Give back the data in full, with every line exact.

[Records from a data collection]
········

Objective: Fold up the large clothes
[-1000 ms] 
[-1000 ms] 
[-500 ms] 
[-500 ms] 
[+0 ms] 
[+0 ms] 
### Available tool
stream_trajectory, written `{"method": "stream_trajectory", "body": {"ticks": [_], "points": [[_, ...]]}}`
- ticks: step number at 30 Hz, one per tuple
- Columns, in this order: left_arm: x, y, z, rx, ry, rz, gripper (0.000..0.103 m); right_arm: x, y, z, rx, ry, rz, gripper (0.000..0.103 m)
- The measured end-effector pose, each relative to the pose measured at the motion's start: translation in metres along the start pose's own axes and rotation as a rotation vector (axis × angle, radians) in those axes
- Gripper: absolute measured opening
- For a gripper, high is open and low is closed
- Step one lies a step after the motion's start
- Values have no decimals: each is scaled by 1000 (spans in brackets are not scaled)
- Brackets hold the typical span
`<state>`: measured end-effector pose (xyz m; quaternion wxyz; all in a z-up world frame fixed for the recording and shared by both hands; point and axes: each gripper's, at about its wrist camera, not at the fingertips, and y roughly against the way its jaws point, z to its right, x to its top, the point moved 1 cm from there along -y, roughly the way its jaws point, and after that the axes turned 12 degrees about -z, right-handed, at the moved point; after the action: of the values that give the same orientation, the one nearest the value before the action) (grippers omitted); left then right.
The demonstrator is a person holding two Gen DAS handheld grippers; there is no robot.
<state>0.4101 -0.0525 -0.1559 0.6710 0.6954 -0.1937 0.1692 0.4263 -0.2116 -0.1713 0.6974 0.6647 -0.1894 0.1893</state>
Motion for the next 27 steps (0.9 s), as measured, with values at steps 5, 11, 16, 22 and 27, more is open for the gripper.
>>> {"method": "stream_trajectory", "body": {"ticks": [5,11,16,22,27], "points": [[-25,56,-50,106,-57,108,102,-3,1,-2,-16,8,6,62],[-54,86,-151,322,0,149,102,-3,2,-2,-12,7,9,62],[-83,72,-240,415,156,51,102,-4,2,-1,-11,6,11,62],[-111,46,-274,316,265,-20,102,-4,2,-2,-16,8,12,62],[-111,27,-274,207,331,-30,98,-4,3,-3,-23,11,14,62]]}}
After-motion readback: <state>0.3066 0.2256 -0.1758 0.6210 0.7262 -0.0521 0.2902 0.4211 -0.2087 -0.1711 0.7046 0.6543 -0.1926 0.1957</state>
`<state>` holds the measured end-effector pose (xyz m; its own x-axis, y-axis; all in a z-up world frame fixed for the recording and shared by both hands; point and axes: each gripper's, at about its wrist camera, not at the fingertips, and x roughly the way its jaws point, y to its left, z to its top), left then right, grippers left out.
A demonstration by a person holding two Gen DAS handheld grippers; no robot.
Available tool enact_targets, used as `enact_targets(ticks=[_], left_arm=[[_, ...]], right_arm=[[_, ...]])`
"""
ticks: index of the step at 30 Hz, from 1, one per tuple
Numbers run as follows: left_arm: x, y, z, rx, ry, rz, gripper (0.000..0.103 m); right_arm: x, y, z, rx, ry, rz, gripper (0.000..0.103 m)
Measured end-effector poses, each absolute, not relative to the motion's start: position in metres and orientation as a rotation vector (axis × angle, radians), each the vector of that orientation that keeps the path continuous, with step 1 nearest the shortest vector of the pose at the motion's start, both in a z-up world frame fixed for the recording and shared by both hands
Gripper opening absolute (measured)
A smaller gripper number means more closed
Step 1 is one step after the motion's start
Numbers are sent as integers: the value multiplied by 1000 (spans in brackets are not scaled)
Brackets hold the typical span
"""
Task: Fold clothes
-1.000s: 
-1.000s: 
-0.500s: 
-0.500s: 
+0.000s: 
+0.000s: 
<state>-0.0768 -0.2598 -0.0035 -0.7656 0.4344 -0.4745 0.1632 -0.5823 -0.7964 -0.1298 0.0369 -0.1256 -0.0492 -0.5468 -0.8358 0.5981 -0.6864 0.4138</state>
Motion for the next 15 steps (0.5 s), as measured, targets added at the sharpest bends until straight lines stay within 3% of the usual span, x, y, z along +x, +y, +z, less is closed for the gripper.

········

§ **Response to this task**:
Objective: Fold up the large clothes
[-1000 ms] 
[-1000 ms] 
[-500 ms] 
[-500 ms] 
[+0 ms] 
[+0 ms] 
### Available tool
stream_trajectory, written `{"method": "stream_trajectory", "body": {"ticks": [_], "points": [[_, ...]]}}`
- ticks: step number at 30 Hz, one per tuple
- Columns, in this order: left_arm: x, y, z, rx, ry, rz, gripper (0.000..0.103 m); right_arm: x, y, z, rx, ry, rz, gripper (0.000..0.103 m)
- The measured end-effector pose, each relative to the pose measured at the motion's start: translation in metres along the start pose's own axes and rotation as a rotation vector (axis × angle, radians) in those axes
- Gripper: absolute measured opening
- For a gripper, high is open and low is closed
- Step one lies a step after the motion's start
- Values have no decimals: each is scaled by 1000 (spans in brackets are not scaled)
- Brackets hold the typical span
`<state>`: measured end-effector pose (xyz m; quaternion wxyz; all in a z-up world frame fixed for the recording and shared by both hands; point and axes: each gripper's, at about its wrist camera, not at the fingertips, and y roughly against the way its jaws point, z to its right, x to its top, the point moved 1 cm from there along -y, roughly the way its jaws point, and after that the axes turned 12 degrees about -z, right-handed, at the moved point; after the action: of the values that give the same orientation, the one nearest the value before the action) (grippers omitted); left then right.
The demonstrator is a person holding two Gen DAS handheld grippers; there is no robot.
<state>0.4101 -0.0525 -0.1559 0.6710 0.6954 -0.1937 0.1692 0.4263 -0.2116 -0.1713 0.6974 0.6647 -0.1894 0.1893</state>
Motion for the next 27 steps (0.9 s), as measured, with values at steps 5, 11, 16, 22 and 27, more is open for the gripper.
>>> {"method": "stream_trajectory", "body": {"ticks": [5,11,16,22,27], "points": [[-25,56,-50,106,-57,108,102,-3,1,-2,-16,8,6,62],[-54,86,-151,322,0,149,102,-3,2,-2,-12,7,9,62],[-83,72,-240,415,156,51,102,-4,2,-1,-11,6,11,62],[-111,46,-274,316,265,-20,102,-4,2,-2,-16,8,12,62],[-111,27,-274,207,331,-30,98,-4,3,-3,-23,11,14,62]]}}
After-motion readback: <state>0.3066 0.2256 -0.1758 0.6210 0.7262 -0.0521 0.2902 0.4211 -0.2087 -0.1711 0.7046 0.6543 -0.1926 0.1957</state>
`<state>` holds the measured end-effector pose (xyz m; its own x-axis, y-axis; all in a z-up world frame fixed for the recording and shared by both hands; point and axes: each gripper's, at about its wrist camera, not at the fingertips, and x roughly the way its jaws point, y to its left, z to its top), left then right, grippers left out.
A demonstration by a person holding two Gen DAS handheld grippers; no robot.
Available tool enact_targets, used as `enact_targets(ticks=[_], left_arm=[[_, ...]], right_arm=[[_, ...]])`
"""
ticks: index of the step at 30 Hz, from 1, one per tuple
Numbers run as follows: left_arm: x, y, z, rx, ry, rz, gripper (0.000..0.103 m); right_arm: x, y, z, rx, ry, rz, gripper (0.000..0.103 m)
Measured end-effector poses, each absolute, not relative to the motion's start: position in metres and orientation as a rotation vector (axis × angle, radians), each the vector of that orientation that keeps the path continuous, with step 1 nearest the shortest vector of the pose at the motion's start, both in a z-up world frame fixed for the recording and shared by both hands
Gripper opening absolute (measured)
A smaller gripper number means more closed
Step 1 is one step after the motion's start
Numbers are sent as integers: the value multiplied by 1000 (spans in brackets are not scaled)
Brackets hold the typical span
"""
Task: Fold clothes
-1.000s: 
-1.000s: 
-0.500s: 
-0.500s: 
+0.000s: 
+0.000s: 
<state>-0.0768 -0.2598 -0.0035 -0.7656 0.4344 -0.4745 0.1632 -0.5823 -0.7964 -0.1298 0.0369 -0.1256 -0.0492 -0.5468 -0.8358 0.5981 -0.6864 0.4138</state>
Motion for the next 15 steps (0.5 s), as measured, targets added at the sharpest bends until straight lines stay within 3% of the usual span, x, y, z along +x, +y, +z, less is closed for the gripper.

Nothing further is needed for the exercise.